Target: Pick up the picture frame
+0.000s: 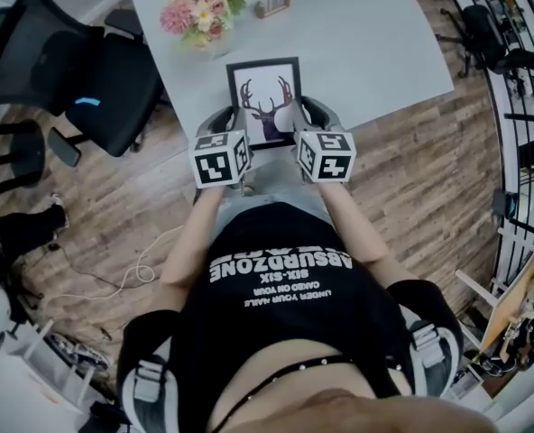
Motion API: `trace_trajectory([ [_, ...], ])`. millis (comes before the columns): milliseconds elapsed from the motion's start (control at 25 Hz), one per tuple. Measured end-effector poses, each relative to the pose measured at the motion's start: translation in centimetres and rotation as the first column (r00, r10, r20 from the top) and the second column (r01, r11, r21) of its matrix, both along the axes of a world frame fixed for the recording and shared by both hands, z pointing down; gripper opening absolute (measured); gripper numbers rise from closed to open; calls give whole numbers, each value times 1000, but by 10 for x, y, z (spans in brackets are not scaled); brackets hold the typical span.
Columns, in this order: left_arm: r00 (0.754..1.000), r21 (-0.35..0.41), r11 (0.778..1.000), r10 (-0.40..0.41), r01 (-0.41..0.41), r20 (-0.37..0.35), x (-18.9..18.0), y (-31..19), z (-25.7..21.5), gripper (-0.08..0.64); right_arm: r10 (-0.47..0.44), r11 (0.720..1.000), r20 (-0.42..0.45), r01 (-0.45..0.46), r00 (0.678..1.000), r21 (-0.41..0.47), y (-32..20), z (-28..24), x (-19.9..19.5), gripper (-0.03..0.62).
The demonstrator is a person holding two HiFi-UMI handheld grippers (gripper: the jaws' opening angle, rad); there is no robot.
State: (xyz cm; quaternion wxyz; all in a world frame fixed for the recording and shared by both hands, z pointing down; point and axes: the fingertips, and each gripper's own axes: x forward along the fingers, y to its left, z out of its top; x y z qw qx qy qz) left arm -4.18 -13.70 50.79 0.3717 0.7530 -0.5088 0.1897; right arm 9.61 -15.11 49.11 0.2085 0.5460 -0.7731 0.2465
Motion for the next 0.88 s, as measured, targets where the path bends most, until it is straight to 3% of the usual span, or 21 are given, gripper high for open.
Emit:
trace_trajectory([
  [880,999,45,998,41,-42,13,-3,34,-18,86,51,998,33,-52,998,20,40,-8,-1,80],
])
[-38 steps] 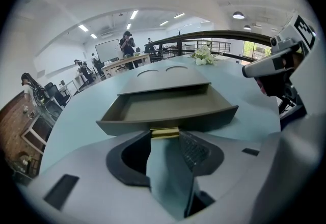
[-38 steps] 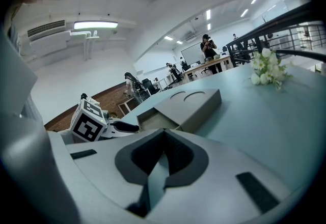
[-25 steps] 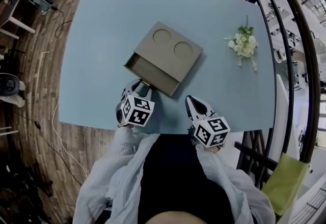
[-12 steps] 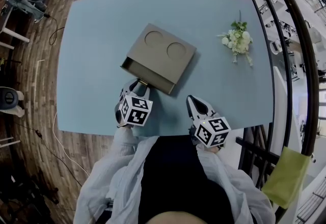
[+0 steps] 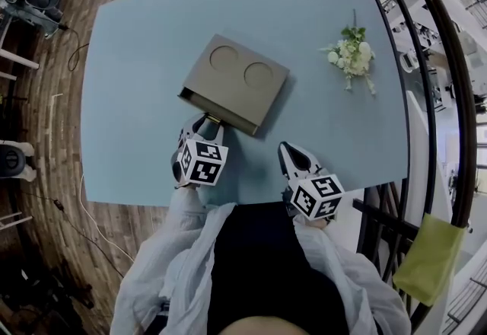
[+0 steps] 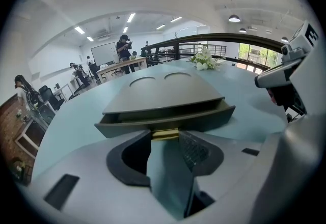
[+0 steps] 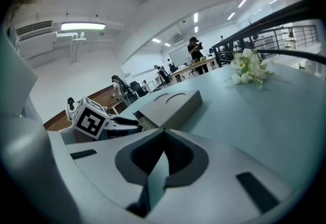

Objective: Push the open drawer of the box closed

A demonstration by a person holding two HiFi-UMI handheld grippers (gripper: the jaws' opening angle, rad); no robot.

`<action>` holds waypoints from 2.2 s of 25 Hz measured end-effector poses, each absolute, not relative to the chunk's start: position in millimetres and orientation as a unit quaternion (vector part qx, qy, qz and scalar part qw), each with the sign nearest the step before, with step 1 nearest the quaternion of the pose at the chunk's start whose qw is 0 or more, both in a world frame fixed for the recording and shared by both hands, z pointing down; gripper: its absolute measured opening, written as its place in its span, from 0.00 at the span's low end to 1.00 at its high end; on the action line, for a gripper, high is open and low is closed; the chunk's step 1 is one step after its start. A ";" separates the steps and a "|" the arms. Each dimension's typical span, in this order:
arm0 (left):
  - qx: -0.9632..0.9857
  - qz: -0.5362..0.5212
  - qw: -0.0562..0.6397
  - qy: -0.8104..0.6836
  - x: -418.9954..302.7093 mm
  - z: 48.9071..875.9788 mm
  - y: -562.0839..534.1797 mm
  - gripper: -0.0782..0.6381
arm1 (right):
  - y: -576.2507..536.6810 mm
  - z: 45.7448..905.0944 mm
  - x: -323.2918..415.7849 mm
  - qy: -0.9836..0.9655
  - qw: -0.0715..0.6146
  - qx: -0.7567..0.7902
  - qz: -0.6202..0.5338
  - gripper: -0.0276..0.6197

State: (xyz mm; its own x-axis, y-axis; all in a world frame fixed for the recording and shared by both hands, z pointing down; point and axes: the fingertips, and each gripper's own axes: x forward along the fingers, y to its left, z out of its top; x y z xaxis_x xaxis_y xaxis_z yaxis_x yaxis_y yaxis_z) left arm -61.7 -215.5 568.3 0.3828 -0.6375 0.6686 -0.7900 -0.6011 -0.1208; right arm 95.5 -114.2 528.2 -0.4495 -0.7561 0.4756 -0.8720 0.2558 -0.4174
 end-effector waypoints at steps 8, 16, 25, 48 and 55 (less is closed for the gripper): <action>0.829 0.341 0.110 -0.430 -54.9 567.5 -227.4 0.36 | -113.6 532.5 99.7 -0.779 0.092 0.526 0.330 0.05; 0.833 0.335 0.111 -0.426 -48.3 567.0 -237.2 0.36 | -116.2 534.8 101.1 -0.773 0.092 0.531 0.334 0.05; 0.833 0.336 0.114 -0.423 -42.9 571.4 -244.1 0.36 | -118.6 537.0 103.5 -0.769 0.094 0.536 0.336 0.05; 0.816 0.290 0.161 -0.474 -72.1 567.1 -194.9 0.42 | -114.0 527.0 102.4 -0.784 0.075 0.525 0.323 0.05; 0.804 0.232 0.171 -0.520 -87.8 524.8 -166.1 0.31 | -109.3 509.0 88.5 -0.806 0.062 0.501 0.309 0.05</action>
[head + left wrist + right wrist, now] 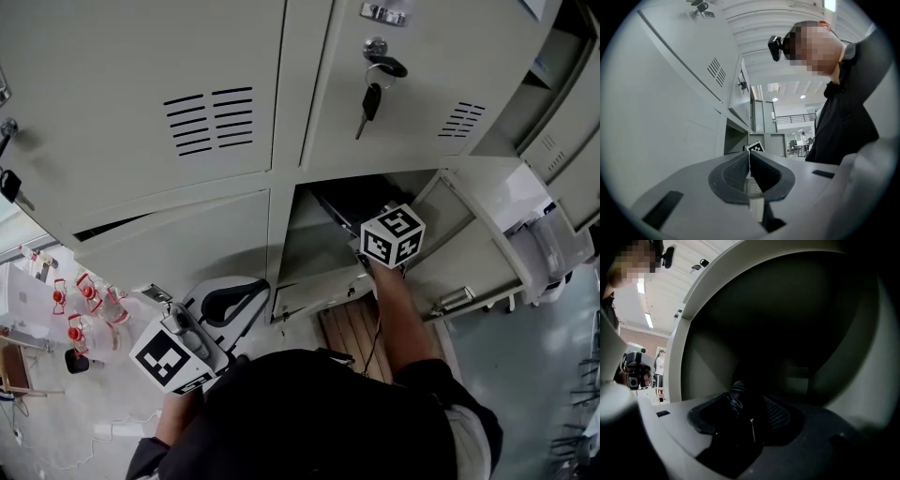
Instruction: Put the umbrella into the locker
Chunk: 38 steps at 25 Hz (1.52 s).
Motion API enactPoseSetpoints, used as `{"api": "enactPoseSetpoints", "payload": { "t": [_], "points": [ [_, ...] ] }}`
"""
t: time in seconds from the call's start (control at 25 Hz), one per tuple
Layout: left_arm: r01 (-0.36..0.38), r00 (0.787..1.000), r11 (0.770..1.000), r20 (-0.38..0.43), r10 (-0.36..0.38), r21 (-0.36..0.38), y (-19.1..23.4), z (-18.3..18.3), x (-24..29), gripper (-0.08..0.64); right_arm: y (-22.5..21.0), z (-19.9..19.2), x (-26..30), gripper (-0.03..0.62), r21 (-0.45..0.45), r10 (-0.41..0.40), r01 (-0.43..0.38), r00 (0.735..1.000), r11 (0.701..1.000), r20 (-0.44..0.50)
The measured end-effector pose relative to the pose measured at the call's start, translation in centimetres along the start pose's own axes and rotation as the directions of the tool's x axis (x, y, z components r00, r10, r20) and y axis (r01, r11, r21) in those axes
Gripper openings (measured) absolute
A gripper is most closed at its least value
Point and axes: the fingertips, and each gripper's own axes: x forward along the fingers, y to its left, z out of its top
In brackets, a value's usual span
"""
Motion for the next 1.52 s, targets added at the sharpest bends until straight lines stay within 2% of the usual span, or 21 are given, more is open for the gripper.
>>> {"api": "enactPoseSetpoints", "payload": {
  "t": [0.32,0.72,1.16,1.52],
  "points": [
    [0.002,1.000,1.000,0.006,-0.002,0.002,-0.4,0.2,-0.6,0.020,0.0,-0.1,2.2,0.229,-0.073,0.031,-0.036,0.996,0.997,-0.078],
    [0.005,1.000,1.000,-0.001,-0.005,-0.001,-0.8,0.1,-1.0,0.020,-0.9,-2.0,3.5,0.230,-0.148,0.024,-0.052,0.983,0.988,-0.182],
    [0.051,0.998,0.999,-0.028,-0.052,-0.007,-1.8,-0.9,-0.7,0.020,-1.4,-3.0,4.5,0.232,-0.195,0.011,-0.061,0.969,0.979,-0.246],
    [0.083,0.996,0.995,-0.033,-0.085,-0.057,-1.9,-2.0,-0.5,0.020,-1.2,-3.6,4.8,0.247,-0.230,0.004,-0.071,0.961,0.971,-0.277]
  ]
}}
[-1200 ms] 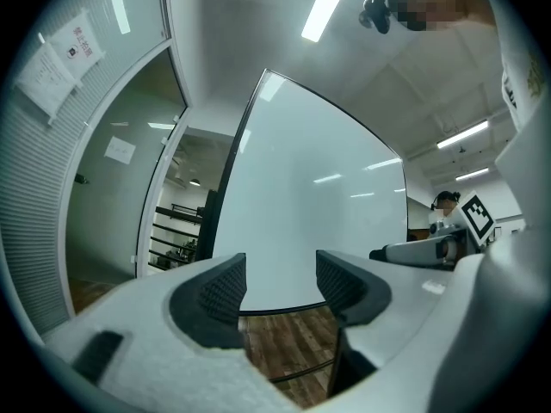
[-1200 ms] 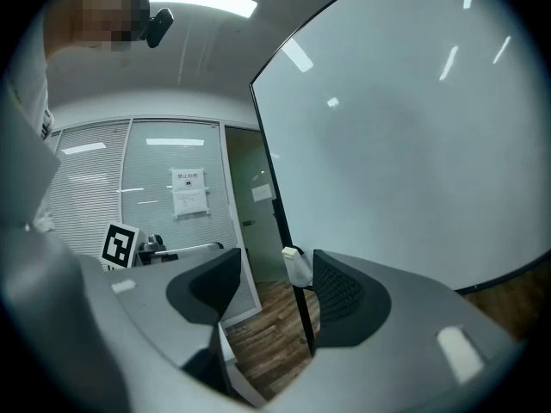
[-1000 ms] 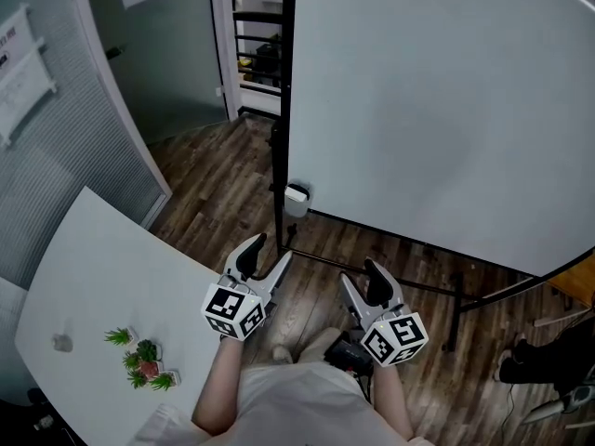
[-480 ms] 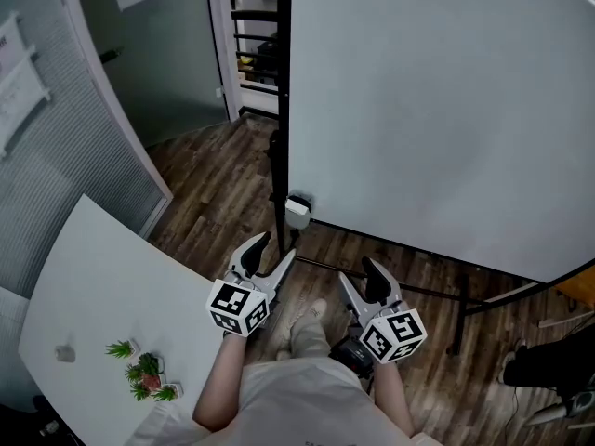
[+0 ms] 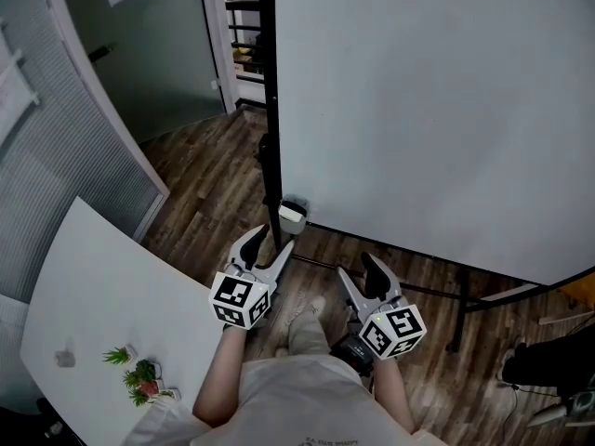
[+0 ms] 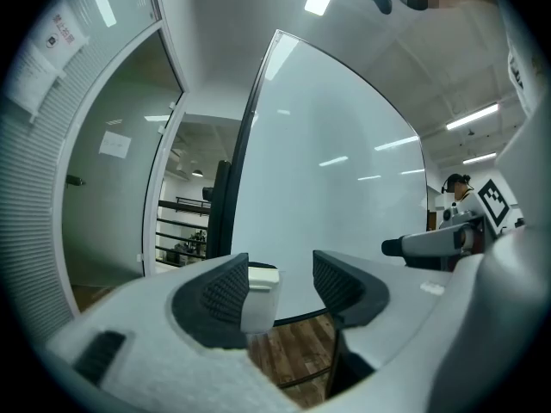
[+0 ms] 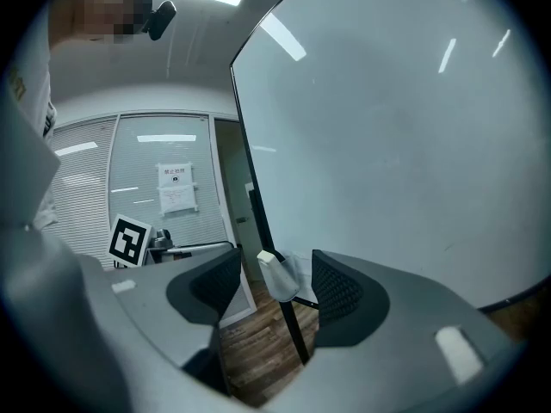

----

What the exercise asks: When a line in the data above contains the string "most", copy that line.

Output below:
Motion for the next 0.88 s, as measured, targets where the path bends most, until it is straight to 3% of the usual span, or 21 are given, gripper high for open.
A gripper is most closed at its least value

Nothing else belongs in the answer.